What you are asked to do
With respect to the word "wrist", report how many lines of the following listing include it. Give nothing but the number.

-------

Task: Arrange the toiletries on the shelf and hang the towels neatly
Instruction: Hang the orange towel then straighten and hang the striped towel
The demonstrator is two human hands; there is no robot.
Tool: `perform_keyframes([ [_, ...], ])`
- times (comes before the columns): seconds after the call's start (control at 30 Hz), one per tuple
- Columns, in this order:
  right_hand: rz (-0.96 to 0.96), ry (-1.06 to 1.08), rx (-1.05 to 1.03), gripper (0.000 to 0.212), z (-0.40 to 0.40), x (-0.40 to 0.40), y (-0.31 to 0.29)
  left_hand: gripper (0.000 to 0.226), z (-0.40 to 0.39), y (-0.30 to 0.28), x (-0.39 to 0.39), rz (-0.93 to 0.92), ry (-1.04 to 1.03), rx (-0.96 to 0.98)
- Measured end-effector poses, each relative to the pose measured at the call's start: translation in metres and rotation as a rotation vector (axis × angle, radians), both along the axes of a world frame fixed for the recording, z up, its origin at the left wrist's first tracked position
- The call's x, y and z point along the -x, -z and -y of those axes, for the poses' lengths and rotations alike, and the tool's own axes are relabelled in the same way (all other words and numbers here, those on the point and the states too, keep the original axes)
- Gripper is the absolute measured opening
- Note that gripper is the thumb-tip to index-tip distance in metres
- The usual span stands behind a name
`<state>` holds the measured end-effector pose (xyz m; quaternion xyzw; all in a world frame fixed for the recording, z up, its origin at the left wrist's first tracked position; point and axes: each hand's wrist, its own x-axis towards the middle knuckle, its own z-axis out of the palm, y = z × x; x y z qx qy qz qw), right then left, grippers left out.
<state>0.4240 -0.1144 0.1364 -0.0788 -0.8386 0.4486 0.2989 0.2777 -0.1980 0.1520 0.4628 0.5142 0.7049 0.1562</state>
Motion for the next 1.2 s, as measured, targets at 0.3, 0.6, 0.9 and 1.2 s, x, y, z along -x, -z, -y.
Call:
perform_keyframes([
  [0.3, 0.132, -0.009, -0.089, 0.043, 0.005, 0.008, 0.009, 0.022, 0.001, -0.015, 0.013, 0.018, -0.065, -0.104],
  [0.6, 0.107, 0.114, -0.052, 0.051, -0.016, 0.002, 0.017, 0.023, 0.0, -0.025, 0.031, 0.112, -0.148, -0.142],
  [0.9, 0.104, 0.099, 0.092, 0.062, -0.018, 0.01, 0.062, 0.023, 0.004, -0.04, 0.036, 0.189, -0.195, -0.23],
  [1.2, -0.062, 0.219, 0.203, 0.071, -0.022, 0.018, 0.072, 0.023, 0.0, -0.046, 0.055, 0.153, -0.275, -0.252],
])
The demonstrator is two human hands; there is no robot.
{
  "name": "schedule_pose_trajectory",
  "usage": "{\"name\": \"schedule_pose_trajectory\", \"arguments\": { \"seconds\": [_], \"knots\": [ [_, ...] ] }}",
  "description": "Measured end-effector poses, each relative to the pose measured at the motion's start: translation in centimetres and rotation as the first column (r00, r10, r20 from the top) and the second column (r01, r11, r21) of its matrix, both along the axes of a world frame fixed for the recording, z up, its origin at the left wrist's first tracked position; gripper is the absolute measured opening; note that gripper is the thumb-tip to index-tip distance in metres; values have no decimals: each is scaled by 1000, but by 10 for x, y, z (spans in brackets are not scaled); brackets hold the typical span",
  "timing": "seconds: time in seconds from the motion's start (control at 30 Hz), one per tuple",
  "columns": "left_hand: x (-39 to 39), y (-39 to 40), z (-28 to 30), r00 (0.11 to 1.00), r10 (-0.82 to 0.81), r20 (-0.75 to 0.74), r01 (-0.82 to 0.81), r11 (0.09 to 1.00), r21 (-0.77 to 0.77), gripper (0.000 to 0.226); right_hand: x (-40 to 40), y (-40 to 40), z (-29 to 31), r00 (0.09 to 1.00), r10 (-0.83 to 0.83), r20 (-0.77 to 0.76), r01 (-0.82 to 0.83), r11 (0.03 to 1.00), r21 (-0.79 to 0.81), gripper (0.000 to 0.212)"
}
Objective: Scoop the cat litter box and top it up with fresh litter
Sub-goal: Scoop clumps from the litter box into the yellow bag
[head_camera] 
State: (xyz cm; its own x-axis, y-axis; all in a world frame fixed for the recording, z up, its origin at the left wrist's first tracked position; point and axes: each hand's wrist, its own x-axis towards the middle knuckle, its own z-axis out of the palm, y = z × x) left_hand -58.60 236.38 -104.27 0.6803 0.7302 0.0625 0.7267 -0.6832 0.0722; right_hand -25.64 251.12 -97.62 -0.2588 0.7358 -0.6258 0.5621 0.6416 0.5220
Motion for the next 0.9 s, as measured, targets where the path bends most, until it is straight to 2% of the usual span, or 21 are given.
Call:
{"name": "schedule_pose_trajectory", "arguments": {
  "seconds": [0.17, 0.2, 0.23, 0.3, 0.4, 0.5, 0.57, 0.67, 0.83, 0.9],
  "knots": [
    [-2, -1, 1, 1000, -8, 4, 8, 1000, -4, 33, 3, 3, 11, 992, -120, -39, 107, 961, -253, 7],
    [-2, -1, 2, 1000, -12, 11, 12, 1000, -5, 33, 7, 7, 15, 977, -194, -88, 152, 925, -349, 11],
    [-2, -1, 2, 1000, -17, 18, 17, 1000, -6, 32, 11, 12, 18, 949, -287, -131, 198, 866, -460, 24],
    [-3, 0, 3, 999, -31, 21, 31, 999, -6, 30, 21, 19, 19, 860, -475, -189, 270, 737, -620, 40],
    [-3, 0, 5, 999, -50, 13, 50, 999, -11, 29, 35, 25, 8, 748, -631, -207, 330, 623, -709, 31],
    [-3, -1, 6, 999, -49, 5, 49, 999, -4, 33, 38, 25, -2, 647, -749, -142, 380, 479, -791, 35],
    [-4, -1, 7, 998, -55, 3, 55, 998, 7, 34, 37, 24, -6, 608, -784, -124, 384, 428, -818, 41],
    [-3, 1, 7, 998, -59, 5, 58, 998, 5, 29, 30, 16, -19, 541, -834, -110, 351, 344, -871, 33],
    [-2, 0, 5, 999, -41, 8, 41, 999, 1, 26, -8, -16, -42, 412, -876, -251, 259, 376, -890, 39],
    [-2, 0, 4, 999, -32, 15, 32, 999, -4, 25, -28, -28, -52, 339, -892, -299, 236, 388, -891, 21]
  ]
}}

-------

Reply
4